What to do =>
Look through the records and copy every line in which "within" appears.
=== Section Start ===
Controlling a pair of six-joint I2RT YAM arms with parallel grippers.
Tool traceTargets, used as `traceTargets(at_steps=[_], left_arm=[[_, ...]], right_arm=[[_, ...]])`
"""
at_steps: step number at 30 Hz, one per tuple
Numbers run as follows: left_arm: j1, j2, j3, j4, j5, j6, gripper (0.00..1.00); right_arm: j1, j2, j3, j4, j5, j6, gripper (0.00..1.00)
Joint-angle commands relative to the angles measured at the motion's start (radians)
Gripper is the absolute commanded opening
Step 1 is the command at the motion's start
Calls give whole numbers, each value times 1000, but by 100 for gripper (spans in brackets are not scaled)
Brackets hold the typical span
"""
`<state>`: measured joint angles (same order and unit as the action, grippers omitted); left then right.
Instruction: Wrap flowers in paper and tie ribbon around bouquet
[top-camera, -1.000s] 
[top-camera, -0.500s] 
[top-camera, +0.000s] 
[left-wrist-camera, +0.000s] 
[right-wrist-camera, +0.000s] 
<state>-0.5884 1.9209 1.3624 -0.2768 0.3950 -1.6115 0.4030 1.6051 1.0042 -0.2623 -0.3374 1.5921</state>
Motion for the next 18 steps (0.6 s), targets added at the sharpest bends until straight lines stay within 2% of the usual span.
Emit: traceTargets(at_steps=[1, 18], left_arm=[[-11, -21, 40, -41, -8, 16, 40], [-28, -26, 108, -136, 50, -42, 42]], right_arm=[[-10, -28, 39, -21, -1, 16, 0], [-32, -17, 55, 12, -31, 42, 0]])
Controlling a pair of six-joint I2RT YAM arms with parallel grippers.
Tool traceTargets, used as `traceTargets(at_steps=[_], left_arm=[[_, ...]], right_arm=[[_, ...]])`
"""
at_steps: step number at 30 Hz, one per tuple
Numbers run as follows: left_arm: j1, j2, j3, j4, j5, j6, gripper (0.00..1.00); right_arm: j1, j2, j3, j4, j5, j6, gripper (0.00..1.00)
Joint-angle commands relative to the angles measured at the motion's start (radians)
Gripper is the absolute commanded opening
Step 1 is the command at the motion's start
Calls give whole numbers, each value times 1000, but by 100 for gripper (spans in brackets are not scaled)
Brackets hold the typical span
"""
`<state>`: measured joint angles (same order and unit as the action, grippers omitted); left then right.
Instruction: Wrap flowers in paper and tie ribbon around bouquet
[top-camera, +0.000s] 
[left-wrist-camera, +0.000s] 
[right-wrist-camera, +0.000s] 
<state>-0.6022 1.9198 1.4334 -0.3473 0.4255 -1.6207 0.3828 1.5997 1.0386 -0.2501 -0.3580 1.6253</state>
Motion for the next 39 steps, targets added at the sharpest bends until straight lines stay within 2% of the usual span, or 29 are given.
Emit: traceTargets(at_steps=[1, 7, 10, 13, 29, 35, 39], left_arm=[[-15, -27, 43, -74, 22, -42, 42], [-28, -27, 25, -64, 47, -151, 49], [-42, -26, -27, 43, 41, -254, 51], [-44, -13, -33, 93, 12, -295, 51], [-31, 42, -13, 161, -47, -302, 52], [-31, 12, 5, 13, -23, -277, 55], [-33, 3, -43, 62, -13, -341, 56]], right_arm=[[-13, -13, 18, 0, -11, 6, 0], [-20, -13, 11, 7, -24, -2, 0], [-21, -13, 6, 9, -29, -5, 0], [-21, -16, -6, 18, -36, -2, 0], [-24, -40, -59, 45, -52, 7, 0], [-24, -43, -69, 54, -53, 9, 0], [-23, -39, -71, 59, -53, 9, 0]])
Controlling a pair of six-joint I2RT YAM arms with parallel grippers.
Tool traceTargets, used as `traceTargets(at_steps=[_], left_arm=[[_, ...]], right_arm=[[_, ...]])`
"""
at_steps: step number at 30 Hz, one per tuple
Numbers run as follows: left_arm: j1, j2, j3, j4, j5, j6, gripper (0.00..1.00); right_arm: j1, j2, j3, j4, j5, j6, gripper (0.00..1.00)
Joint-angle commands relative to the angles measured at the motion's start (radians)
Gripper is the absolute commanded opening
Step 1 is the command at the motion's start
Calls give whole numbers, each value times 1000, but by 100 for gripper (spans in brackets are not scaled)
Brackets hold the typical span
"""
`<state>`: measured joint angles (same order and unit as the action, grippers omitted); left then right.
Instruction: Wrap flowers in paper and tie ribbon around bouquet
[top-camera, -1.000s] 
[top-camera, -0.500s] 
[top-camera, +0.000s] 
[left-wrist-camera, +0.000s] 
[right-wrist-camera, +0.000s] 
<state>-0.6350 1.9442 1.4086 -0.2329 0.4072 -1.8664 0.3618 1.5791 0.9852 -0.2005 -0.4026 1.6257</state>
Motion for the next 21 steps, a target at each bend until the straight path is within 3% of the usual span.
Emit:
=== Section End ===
Answer for the task =>
Motion for the next 18 steps (0.6 s), targets added at the sharpest bends until straight lines stay within 2% of the usual span.
Motion for the next 39 steps, targets added at the sharpest bends until straight lines stay within 2% of the usual span, or 29 are given.
Motion for the next 21 steps, a target at each bend until the straight path is within 3% of the usual span.

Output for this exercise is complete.